● ASSIGNMENT:
If a line in the listing contains "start", copy it out whole.

________

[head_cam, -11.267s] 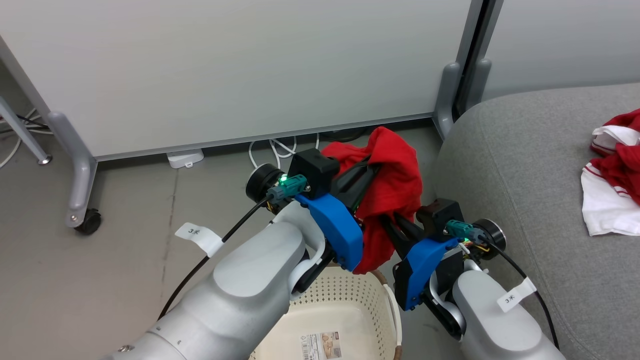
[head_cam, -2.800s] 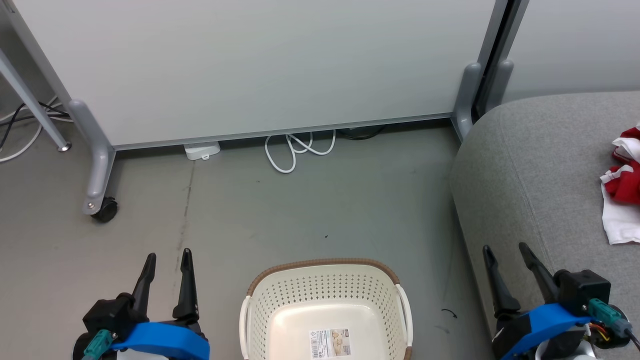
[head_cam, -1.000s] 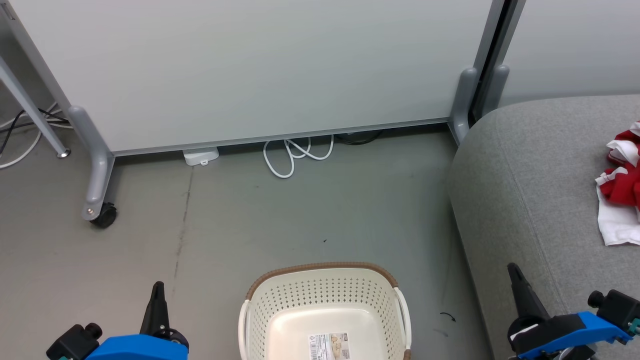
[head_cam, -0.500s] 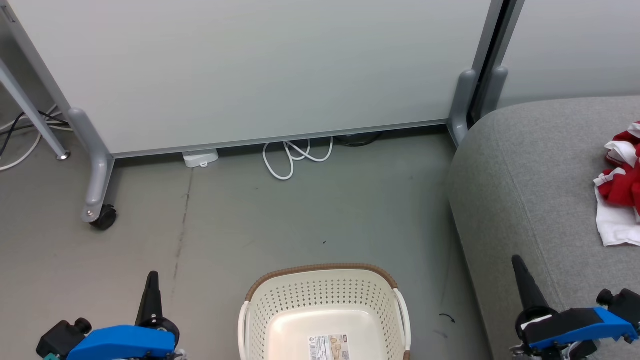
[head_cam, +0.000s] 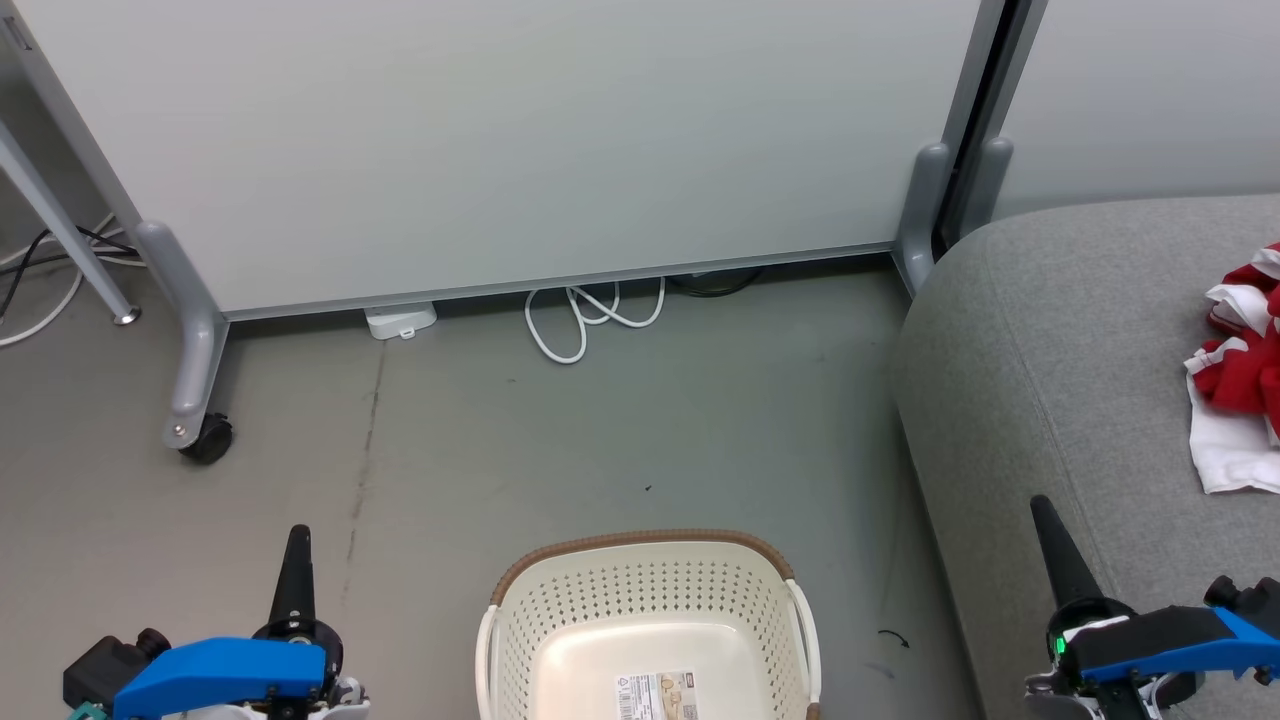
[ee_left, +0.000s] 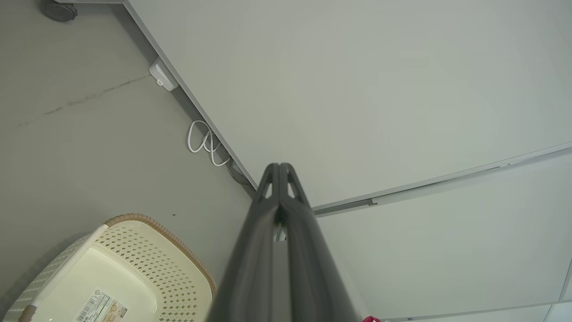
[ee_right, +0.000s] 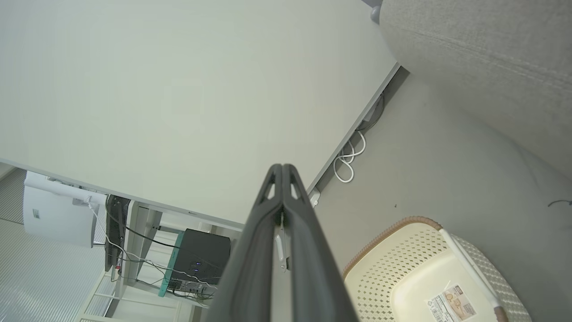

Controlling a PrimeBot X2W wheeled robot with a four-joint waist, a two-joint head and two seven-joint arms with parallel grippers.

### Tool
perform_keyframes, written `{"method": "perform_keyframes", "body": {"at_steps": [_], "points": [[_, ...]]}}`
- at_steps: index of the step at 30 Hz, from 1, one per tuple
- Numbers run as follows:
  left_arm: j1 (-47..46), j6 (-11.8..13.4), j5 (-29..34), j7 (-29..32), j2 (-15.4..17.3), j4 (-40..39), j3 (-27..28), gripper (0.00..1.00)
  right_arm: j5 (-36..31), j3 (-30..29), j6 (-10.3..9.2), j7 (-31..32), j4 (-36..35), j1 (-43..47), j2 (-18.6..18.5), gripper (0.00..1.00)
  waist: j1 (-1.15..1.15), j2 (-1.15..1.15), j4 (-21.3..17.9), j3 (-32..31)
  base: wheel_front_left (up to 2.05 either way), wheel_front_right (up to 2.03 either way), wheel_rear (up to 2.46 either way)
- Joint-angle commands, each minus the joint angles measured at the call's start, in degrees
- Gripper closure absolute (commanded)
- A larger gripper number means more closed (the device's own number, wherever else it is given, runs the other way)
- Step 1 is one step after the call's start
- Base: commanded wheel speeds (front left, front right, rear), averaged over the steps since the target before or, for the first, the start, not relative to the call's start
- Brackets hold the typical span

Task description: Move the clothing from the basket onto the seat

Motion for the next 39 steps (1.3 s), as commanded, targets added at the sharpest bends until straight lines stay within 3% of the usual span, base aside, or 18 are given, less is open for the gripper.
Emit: {"method": "perform_keyframes", "body": {"at_steps": [1, 39], "points": [[-1.44, -0.07, -1.16, 0.32, 0.08, -0.86, 0.46, 1.00, 1.46, -0.22, 0.03, 0.23, -0.68, -1.24, -0.29, 1.00, 0.00, 0.00, -0.01, -0.03, 0.00, 0.00, 0.00], [-3.01, -0.10, -17.44, 5.03, -0.03, -3.74, 2.52, 1.00, 20.02, -1.05, 0.04, 2.38, -1.32, -2.58, -0.40, 1.00, 0.00, 0.00, -0.28, -0.82, 0.00, 0.00, 0.00]]}}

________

● RESPONSE TO THIS TASK:
- Joint-angle commands, each minus the joint angles measured at the call's start, in degrees
- Step 1 is one step after the call's start
- Base: commanded wheel speeds (front left, front right, rear), averaged over the steps since the target before or, for the first, the start, not relative to the call's start

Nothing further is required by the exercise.